Ils avaient vraiment de quoi être bienheureux ceux qui étaient avec lui. D’ailleurs, Jésus lui-même le dit dans une béatitude que rapportent les évangiles de Matthieu et de Luc : “ Heureux vos yeux qui voient ce que vous voyez ! ” . Pourtant, devant Thomas, c’est une autre béatitude qu’il prononce :

« Bienheureux ceux qui, sans avoir vu, ont cru. »
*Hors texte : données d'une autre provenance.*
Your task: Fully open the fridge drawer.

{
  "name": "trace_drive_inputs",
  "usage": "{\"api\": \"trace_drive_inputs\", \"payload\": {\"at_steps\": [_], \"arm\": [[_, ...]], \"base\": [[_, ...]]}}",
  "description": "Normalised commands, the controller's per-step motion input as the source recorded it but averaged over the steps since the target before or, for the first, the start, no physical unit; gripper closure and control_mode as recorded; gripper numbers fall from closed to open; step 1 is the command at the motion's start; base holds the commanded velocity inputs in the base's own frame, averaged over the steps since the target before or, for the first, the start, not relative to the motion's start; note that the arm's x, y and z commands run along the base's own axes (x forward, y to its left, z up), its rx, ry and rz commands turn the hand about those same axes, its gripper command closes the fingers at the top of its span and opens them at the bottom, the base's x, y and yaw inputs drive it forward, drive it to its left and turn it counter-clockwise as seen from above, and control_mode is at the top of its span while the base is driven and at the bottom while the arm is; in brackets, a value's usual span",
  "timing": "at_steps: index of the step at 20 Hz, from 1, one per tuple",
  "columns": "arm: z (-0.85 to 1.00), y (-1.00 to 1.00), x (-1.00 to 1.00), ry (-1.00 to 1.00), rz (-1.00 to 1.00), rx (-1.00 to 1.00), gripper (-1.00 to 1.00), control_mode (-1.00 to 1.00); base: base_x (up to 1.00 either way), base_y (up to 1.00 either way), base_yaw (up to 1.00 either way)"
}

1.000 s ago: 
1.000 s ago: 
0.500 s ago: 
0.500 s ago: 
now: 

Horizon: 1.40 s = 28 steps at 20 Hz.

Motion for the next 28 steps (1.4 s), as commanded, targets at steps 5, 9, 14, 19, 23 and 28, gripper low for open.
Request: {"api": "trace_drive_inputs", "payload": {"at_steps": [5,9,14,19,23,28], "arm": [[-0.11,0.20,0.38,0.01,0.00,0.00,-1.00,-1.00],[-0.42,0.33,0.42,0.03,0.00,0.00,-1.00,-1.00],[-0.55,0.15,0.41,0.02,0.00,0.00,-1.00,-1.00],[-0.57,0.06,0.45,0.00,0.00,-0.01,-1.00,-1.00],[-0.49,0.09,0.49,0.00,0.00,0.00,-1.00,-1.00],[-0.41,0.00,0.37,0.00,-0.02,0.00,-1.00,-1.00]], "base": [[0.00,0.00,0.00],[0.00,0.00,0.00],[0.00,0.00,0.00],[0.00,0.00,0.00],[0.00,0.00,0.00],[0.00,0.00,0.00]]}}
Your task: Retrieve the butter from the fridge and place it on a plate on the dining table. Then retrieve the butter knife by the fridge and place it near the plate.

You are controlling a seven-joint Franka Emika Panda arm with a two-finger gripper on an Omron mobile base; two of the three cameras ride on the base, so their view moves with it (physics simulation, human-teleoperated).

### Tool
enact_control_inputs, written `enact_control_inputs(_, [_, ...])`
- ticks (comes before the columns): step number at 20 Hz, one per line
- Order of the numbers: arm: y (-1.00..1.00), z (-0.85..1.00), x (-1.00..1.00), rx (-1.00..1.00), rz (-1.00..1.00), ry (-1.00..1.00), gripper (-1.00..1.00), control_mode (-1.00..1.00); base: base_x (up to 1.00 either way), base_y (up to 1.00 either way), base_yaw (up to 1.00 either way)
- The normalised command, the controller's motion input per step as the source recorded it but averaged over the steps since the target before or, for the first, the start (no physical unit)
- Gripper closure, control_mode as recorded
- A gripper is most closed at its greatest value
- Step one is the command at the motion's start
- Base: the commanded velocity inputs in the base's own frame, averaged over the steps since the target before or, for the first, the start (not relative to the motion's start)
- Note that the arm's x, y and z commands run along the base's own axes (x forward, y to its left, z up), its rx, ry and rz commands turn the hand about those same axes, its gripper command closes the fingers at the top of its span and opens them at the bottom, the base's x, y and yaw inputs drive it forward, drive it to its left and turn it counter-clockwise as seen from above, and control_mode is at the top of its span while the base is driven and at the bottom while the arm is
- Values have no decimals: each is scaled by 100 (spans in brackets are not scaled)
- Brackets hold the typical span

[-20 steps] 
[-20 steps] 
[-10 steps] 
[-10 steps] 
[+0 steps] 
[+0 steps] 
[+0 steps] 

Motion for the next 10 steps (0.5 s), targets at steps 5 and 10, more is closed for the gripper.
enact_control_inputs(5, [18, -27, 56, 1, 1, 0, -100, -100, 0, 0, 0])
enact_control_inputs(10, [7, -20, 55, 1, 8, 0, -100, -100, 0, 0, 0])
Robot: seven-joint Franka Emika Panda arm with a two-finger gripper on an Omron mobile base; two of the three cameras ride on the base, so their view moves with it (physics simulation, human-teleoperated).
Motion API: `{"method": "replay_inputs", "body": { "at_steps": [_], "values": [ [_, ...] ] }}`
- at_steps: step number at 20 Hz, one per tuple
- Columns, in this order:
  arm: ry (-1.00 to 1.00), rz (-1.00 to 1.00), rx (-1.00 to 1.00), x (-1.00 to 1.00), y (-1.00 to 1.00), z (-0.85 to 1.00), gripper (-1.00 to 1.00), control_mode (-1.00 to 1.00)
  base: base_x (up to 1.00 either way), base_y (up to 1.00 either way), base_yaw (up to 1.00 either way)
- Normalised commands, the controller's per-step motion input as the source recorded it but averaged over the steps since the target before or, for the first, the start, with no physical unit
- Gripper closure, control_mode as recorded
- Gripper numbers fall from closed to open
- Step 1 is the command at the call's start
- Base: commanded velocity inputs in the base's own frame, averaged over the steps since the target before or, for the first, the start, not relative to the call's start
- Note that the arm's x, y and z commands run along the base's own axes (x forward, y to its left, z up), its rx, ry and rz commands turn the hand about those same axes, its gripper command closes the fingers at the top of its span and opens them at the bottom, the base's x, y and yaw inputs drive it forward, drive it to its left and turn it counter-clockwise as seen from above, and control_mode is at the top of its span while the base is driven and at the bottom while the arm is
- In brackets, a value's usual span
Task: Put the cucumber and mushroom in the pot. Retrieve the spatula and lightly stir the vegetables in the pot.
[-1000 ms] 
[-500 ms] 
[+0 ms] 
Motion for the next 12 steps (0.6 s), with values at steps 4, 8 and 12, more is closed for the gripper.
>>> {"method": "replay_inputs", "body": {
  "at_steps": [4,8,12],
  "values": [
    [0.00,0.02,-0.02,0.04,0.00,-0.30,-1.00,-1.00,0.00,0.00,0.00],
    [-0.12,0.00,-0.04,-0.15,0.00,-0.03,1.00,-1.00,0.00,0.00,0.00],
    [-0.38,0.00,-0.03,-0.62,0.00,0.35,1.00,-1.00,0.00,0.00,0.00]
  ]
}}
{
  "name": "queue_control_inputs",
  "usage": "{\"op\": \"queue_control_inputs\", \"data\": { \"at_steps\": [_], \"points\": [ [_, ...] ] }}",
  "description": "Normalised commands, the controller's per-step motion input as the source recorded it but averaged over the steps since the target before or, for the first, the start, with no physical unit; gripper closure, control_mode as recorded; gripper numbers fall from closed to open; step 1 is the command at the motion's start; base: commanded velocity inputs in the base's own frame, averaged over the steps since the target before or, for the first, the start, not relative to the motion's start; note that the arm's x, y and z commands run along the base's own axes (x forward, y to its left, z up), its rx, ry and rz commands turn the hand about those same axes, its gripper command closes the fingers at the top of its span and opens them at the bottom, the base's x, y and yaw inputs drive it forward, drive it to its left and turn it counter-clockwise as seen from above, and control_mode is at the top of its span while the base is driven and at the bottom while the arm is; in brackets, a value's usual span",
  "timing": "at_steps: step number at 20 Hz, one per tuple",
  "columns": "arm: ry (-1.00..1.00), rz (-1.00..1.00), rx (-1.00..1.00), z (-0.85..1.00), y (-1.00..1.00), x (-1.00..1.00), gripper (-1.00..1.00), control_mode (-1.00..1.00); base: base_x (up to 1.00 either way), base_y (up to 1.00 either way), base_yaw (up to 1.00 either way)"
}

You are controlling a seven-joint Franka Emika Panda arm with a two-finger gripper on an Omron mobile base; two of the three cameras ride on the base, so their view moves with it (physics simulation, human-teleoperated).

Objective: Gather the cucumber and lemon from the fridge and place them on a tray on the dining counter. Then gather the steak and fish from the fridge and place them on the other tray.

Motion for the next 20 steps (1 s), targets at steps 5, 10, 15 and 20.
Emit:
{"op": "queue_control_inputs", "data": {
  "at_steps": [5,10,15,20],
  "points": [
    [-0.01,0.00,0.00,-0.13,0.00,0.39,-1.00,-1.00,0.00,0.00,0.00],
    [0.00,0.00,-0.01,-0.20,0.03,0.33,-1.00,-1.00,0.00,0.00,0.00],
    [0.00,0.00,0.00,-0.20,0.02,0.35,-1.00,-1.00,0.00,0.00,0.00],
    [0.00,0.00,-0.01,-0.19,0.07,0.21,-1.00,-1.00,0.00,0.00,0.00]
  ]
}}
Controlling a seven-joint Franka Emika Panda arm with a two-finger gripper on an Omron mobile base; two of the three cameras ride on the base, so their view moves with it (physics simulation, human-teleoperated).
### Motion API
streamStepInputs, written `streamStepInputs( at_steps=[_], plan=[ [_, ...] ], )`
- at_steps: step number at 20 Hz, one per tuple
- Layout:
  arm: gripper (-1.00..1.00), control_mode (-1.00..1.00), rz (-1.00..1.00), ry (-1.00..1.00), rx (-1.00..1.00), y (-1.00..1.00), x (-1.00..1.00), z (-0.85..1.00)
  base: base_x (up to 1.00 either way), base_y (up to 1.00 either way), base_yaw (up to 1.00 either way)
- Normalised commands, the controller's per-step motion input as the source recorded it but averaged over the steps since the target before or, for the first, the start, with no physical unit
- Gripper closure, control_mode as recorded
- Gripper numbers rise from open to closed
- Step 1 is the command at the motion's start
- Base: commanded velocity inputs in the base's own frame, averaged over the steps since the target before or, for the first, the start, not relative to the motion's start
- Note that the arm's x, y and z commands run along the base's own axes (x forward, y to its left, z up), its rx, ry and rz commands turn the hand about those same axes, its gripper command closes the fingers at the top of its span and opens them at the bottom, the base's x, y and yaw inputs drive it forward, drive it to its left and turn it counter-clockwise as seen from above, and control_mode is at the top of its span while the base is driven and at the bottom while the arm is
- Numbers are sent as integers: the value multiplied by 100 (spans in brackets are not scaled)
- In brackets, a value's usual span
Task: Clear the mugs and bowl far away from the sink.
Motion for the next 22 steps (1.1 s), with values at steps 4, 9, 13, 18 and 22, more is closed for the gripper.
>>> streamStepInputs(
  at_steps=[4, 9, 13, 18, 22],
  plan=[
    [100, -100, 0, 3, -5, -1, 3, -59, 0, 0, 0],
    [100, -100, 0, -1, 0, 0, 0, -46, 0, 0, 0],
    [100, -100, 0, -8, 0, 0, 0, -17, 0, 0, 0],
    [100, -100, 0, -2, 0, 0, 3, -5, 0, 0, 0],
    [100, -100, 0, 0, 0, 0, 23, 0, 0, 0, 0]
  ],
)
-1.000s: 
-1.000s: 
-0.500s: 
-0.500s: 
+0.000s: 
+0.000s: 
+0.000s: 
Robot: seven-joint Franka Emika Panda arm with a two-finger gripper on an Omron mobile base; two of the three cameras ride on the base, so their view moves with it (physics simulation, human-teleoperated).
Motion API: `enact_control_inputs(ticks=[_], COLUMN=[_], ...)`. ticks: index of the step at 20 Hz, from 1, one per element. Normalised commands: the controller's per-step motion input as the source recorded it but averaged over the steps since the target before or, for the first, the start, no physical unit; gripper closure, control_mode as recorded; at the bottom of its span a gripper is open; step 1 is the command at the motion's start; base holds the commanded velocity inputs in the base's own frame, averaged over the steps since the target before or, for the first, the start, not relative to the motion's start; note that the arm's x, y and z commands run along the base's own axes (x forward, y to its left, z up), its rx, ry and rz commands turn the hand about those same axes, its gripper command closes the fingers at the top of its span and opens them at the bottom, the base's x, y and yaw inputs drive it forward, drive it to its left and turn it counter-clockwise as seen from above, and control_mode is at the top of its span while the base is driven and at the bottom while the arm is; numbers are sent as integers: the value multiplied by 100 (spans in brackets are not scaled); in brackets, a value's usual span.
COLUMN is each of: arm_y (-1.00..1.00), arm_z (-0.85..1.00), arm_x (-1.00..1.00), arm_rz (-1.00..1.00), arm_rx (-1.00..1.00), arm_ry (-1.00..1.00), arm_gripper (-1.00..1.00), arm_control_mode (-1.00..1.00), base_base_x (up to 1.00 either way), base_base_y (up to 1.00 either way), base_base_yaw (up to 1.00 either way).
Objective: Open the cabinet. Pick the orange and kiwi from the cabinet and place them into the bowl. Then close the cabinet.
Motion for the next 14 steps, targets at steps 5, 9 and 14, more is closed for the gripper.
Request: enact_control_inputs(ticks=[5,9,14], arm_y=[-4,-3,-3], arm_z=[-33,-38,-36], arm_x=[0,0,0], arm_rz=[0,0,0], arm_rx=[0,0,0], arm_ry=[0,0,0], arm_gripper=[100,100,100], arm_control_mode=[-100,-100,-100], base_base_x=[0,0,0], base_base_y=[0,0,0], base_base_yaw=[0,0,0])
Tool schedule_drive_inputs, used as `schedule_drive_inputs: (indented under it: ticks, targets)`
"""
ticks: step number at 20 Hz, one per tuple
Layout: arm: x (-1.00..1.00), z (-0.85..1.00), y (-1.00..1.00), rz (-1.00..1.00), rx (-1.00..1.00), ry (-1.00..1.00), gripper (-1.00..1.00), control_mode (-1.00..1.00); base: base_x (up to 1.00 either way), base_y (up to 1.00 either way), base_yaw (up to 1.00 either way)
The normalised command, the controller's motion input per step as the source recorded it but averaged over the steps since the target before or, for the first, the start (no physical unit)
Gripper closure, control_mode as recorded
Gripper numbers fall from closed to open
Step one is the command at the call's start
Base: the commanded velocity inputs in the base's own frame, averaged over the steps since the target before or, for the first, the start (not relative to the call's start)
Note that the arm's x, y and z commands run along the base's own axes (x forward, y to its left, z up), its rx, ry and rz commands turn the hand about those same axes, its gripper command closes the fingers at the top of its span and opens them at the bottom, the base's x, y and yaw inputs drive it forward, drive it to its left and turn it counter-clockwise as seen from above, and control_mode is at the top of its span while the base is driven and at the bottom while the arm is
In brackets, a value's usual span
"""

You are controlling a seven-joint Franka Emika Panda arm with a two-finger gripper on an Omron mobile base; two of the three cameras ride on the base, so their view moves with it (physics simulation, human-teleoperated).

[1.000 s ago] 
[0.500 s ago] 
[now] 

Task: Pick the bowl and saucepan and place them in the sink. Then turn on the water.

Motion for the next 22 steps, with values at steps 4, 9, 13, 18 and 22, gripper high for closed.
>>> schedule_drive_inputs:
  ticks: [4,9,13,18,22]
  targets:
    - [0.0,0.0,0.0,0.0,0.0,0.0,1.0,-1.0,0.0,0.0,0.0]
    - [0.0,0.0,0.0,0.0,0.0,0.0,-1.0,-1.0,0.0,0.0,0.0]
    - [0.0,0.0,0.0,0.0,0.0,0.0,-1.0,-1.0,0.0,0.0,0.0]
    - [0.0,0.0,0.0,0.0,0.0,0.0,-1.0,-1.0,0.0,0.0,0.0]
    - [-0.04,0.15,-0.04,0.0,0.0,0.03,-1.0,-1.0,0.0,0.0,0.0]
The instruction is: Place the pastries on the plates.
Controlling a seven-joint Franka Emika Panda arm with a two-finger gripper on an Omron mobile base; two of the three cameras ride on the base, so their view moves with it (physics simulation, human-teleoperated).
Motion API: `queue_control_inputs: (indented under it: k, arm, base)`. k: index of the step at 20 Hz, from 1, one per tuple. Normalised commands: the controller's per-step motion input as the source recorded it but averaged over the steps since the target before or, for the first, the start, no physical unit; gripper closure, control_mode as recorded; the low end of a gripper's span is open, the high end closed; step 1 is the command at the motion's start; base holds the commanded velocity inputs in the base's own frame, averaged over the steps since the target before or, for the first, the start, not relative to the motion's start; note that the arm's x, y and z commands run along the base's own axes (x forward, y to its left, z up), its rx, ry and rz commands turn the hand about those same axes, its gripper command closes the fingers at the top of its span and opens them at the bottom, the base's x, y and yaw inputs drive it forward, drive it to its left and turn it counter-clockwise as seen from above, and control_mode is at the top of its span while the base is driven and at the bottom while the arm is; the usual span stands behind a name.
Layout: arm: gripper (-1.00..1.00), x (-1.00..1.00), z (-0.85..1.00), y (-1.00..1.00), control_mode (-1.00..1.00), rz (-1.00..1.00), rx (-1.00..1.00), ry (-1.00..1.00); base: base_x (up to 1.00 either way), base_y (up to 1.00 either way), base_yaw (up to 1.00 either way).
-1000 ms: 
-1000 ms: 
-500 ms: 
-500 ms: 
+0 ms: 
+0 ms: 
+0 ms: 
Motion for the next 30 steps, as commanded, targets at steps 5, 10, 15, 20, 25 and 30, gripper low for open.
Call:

Jésus pensait à nous qui n’avons plus la possibilité de le voir de nos yeux de chair, mais qui pouvons toutefois le voir avec les yeux de la foi. En fin de compte, la situation de ceux qui vivaient au temps de Jésus et la nôtre ne diffèrent pas tellement. Même en ce temps-là, il ne suffisait pas de le voir. Les yeux du corps voyaient un homme. Il fallait d’autres yeux pour reconnaître en cet homme le Fils de Dieu.
Déjà parmi les premiers chrétiens, nombreux étaient ceux qui n’avaient pas vu personnellement Jésus et qui vivaient la béatitude que nous sommes appelés à vivre aujourd’hui. Nous lisons, par exemple, dans la première Lettre de Pierre : “ Vous l’aimez [le Christ] sans l’avoir vu ; vous croyez sans le voir encore ; aussi tressaillez-vous d’une joie ineffable et glorieuse, en remportant, comme prix de la foi, le salut de vos âmes.  ”
Les premiers chrétiens avaient bien compris l’origine de la foi dont Jésus parlait à Thomas : l’amour. Croire, c’est découvrir qu’on est aimé de Dieu, c’est ouvrir son cœur à la grâce et se laisser envahir par son amour, c’est se fier totalement à cet amour en répondant à l’amour par l’amour. Si tu aimes, Dieu entre en toi et témoigne de lui-même en toi. Il apporte une manière toute nouvelle de regarder la réalité qui nous entoure. La foi nous fait voir les événements avec ses propres yeux, elle nous fait découvrir le projet qu’il a sur nous, sur les autres, sur la création tout entière.

« Bienheureux ceux qui, sans avoir vu, ont cru. »

Thérèse de l’Enfant-Jésus nous a donné un lumineux exemple de ce regard nouveau sur la réalité que donnent les yeux de la foi. Une nuit, à cause de la tuberculose qui devait l’emporter, elle se mit à cracher du sang. Elle aurait pu dire : “ Je crache du sang. ” Non, elle a dit : “ L’époux est arrivé. ” Elle a cru sans avoir vu. Elle a cru qu’en cette souffrance Jésus venait lui rendre visite et qu’il l’aimait, lui, son Seigneur et son Dieu.
La foi, comme dans le cas de Thérèse de l’Enfant-Jésus, nous aide à tout voir avec des yeux nouveaux. De même que Thérèse a traduit l’événement douloureux en “ Dieu m’aime ”, nous pouvons à notre tour traduire tout événement de notre vie en “ Dieu m’aime ”, en “ C’est toi qui viens me rendre visite ”, ou bien encore en “ Mon Seigneur et mon Dieu  . ”
Au ciel, nous verrons Dieu tel qu’il est. Dès à présent, la foi nous ouvre tout grand le cœur aux réalités du ciel et nous fait tout entrevoir à sa lumière.